ARTICLES
Fair Circumvention
Timothy K. Armstrong[†]
I. Introduction
When copyrighted works are published in digital form, publishers may seek to prevent copyright infringements by embedding technological protections into the published content. Publishers have a statutory incentive to deploy such technological protection measures (commonly referred to as “digital rights management” or “DRM” systems), for if they do, they may avail themselves of the protections of the Digital Millennium Copyright Act of 1998 (“DMCA”).[1] The DMCA forbids circumventing, or trafficking in devices that circumvent, technological measures that protect copyrighted works.[2] This statutory prohibition on circumventing technological protection measures supplies
†↑ Assistant Professor of Law, University of Cincinnati College of Law. B.A. 1989, M.P.Aff. 1993, J.D. 1993, The University of Texas at Austin; LL.M. 2005, Harvard Law School. I presented earlier versions of this paper at the 2008 Intellectual Property Scholars Roundtable at Drake University Law School and in a faculty colloquium at the Chicago-Kent School of Law. For helping me improve my thinking about the subjects considered herein, I am indebted to Derek Bambauer, William McGeveran, and Wendy Seltzer, none of whom bears responsibility for any errors in my analysis. Research support from the Harold C. Schott Foundation is gratefully acknowledged, as is the research assistance of Jeffrey Nye and Christopher St. Pierre.
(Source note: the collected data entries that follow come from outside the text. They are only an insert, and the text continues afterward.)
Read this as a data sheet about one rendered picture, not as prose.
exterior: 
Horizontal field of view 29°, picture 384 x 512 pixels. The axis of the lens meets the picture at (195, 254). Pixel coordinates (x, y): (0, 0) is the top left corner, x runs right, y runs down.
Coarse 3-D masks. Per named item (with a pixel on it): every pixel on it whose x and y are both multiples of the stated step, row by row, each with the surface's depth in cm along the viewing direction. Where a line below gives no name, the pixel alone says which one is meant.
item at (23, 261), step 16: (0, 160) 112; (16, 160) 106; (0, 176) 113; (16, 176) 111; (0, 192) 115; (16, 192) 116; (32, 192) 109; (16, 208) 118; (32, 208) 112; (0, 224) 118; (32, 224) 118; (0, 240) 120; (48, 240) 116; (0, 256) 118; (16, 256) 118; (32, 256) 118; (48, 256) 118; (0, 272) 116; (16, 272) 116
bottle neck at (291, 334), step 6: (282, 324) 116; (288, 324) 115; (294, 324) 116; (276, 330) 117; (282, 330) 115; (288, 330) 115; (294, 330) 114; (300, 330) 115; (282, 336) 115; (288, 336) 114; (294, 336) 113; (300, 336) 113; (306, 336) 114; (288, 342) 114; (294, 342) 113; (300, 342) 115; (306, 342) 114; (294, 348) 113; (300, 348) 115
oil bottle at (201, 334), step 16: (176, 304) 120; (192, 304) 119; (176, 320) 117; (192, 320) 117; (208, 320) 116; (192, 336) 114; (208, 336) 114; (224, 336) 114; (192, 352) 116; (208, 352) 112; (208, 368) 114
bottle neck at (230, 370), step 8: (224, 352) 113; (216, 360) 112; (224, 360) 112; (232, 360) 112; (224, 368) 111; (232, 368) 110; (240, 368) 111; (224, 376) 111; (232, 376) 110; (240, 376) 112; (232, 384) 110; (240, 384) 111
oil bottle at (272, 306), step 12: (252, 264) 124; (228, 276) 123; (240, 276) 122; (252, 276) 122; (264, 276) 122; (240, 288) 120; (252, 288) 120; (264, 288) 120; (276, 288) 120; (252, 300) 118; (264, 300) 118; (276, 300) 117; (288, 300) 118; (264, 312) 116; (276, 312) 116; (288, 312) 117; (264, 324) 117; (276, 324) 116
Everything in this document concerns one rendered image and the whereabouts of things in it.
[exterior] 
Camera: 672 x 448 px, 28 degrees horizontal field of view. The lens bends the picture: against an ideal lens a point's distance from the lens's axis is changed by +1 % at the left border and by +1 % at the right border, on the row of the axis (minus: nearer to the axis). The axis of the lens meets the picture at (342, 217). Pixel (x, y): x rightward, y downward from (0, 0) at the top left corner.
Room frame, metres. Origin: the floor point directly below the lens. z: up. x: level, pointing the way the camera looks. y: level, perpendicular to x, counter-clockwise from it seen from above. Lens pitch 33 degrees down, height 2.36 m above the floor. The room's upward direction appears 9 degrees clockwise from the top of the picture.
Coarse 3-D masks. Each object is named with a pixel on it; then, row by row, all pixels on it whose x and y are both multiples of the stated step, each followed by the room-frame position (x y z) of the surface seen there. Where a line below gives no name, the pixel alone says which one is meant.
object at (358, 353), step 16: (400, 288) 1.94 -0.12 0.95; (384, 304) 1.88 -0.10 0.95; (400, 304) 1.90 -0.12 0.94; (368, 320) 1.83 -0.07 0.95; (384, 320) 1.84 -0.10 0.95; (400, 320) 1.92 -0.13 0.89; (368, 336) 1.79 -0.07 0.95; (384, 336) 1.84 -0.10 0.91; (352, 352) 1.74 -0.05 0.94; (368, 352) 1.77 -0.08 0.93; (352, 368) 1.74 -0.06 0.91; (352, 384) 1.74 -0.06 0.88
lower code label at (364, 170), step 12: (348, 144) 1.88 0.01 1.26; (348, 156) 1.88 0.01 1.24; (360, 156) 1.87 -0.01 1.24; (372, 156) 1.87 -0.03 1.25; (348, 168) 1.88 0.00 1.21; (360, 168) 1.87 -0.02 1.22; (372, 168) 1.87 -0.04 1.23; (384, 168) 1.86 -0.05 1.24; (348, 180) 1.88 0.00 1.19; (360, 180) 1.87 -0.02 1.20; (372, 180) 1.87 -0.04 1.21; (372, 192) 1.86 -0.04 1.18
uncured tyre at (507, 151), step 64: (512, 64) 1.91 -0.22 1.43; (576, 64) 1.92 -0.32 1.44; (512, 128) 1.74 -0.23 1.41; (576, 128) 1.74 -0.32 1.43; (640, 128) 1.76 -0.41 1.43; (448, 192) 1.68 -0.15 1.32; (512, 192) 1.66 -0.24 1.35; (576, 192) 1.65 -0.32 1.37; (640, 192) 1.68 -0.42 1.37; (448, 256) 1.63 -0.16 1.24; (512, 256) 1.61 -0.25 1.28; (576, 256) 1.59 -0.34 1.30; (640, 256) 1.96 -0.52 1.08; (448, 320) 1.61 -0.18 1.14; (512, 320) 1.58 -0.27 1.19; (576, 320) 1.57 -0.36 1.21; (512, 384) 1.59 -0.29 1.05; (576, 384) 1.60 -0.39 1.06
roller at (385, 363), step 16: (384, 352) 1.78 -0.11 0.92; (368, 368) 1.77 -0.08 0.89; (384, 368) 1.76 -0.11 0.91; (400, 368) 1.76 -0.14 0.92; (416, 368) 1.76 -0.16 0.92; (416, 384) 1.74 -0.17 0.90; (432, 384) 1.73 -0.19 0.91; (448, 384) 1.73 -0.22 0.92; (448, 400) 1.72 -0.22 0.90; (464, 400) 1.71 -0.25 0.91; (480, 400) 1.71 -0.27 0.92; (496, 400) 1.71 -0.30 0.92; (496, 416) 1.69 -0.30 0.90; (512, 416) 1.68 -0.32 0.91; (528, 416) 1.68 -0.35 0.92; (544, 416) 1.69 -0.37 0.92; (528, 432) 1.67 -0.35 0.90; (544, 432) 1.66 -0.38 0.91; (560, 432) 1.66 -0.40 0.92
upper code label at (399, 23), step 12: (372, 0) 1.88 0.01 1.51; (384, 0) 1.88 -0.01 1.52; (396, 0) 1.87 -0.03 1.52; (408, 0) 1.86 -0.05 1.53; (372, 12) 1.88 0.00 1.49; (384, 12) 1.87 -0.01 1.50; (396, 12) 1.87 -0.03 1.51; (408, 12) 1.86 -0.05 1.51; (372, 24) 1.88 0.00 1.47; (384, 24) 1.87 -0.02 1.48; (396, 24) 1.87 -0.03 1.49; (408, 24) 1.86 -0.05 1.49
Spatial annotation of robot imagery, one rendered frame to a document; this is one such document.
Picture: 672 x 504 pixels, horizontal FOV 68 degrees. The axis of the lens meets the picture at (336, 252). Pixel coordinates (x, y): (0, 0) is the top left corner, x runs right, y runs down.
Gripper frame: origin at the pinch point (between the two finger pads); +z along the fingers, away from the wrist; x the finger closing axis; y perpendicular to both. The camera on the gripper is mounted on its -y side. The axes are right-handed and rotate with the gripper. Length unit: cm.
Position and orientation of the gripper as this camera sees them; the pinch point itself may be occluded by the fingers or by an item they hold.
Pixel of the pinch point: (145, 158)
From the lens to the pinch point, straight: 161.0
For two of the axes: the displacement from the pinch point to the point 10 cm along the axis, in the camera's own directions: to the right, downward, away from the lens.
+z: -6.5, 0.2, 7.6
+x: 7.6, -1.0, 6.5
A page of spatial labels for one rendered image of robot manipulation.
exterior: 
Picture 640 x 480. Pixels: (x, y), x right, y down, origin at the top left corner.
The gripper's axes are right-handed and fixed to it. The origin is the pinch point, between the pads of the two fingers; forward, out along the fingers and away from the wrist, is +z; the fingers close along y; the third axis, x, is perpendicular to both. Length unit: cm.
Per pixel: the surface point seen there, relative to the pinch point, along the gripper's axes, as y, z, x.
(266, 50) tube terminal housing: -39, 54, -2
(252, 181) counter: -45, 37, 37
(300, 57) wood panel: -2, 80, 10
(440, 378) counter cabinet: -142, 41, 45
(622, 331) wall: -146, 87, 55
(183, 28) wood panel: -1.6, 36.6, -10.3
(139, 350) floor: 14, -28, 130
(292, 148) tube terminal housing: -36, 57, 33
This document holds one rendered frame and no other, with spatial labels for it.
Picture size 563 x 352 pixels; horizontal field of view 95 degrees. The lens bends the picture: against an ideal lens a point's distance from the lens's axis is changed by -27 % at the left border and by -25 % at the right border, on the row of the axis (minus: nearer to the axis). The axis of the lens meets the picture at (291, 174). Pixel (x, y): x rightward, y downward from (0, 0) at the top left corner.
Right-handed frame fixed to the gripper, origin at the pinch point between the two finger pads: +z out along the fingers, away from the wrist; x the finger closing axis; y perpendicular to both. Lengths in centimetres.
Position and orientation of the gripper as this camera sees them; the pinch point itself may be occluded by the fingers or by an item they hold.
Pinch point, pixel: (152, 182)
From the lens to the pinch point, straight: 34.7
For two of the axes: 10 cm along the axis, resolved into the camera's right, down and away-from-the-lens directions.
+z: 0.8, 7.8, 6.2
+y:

Copyright © 2008, Timothy K. Armstrong. This work is licensed under the Creative Commons Attribution-Share Alike 3.0 United States license. To view a copy of this license, visit http://creativecommons.org/licenses/by-sa/3.0/us/, or send a letter to Creative Commons, 171 2nd Street, Suite 300, San Francisco, California, 94105, USA. For purposes of Paragraph 4(c) of said license, proper attribution must include the name of the original author and the name of the Brooklyn Law Review as publisher, the title of the Article, the Uniform Resource Identifier, as described in the license, and, if applicable, credit indicating that the Article has been used in a derivative work.
- ↑ Pub. L. No. 105-304, 112 Stat. 2360 (1998) (codified as amended in scattered sections of 17 U.S.C.).
- ↑ 17 U.S.C. § 1201(a)(1)(A), (a)(2), (b)(1) (2006). See infra notes 17-32 and accompanying text. Such legal protections against circumvention are conventionally believed to be necessary because of the impossibility of engineering technological protection measures that are strong enough to withstand attack by sophisticated users in all cases. See, e.g., Competition, Innovation, and Public Policy in the Digital Age: Hearing Before the S. Comm. on the Judiciary, 107th Cong. 2 (statement of Edward W. Felten, Associate Professor of Computer Science, Princeton University), available at http://felten.com/felten_testimony.pdf (declaring “unbreakable” technological protections to be “as implausible to many experts as a perpetual motion machine”); Pamela Samuelson, DRM {and, or, vs.} the Law, Comm. of the ACM, Apr. 2003, at 41, 42-43.